[[ Data shown, beginning ]]
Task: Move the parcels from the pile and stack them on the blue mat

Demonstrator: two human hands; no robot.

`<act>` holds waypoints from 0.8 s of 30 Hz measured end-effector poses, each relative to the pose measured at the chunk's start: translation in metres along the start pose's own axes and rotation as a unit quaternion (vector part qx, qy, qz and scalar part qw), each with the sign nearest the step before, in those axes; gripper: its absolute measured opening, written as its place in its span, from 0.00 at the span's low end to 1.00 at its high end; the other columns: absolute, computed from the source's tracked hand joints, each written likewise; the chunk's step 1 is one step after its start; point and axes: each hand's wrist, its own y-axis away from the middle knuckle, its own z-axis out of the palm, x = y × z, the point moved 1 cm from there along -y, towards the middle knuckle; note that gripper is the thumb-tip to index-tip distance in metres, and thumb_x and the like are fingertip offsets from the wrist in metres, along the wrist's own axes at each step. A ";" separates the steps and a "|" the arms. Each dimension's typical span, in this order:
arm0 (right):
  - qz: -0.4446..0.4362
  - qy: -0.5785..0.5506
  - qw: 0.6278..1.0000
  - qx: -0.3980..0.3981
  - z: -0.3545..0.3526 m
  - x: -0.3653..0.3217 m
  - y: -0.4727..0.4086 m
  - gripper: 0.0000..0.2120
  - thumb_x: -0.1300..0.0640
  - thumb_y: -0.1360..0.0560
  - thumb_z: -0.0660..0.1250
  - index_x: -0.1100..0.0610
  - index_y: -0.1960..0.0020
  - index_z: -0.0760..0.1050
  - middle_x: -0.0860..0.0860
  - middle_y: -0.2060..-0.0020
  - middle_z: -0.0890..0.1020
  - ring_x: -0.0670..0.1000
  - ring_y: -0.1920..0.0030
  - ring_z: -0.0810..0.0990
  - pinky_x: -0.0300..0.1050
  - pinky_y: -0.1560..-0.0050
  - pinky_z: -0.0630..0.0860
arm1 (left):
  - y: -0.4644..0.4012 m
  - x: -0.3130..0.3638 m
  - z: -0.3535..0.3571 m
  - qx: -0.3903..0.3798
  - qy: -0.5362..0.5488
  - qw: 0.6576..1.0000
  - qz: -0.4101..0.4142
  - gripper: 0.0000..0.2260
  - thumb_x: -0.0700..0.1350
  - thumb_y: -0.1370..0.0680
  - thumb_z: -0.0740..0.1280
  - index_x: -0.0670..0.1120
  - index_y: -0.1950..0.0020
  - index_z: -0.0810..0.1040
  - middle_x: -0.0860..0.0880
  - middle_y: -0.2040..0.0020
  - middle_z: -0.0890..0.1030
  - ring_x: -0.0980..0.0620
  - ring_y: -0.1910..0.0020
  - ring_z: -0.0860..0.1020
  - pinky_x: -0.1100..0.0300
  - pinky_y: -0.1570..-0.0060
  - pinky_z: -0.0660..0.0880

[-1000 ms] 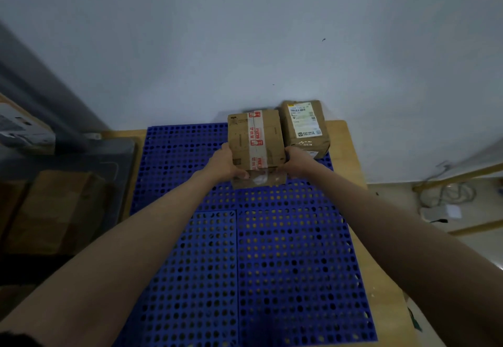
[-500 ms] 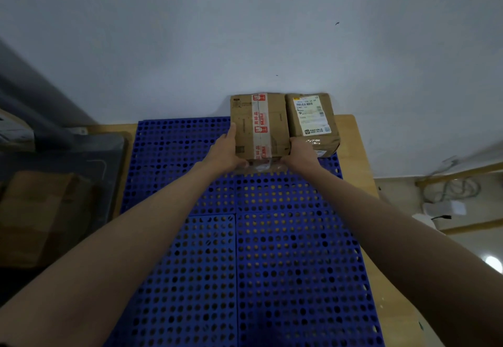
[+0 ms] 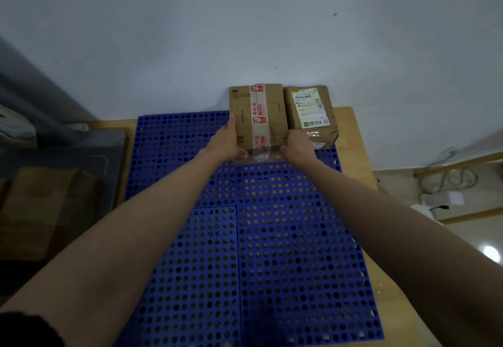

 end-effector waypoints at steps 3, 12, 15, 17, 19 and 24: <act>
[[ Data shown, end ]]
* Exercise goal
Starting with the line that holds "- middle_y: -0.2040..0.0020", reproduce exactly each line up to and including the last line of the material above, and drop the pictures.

* Task answer
  - middle_y: -0.2040..0.0020
  - middle_z: -0.0890..0.1030
  - ring_x: -0.0980..0.0620
  - ring_y: -0.1910..0.0020
  - ring_z: -0.0860..0.1020
  - pinky_x: -0.1100..0.0300
  - pinky_y: -0.1570..-0.0060
  - pinky_z: -0.0660..0.0880

[-1000 ms] 
[-500 ms] 
[+0 ms] 

 end-effector waypoints at steps 3, 12, 15, 17, 19 and 24: <act>

With this, the answer is finished.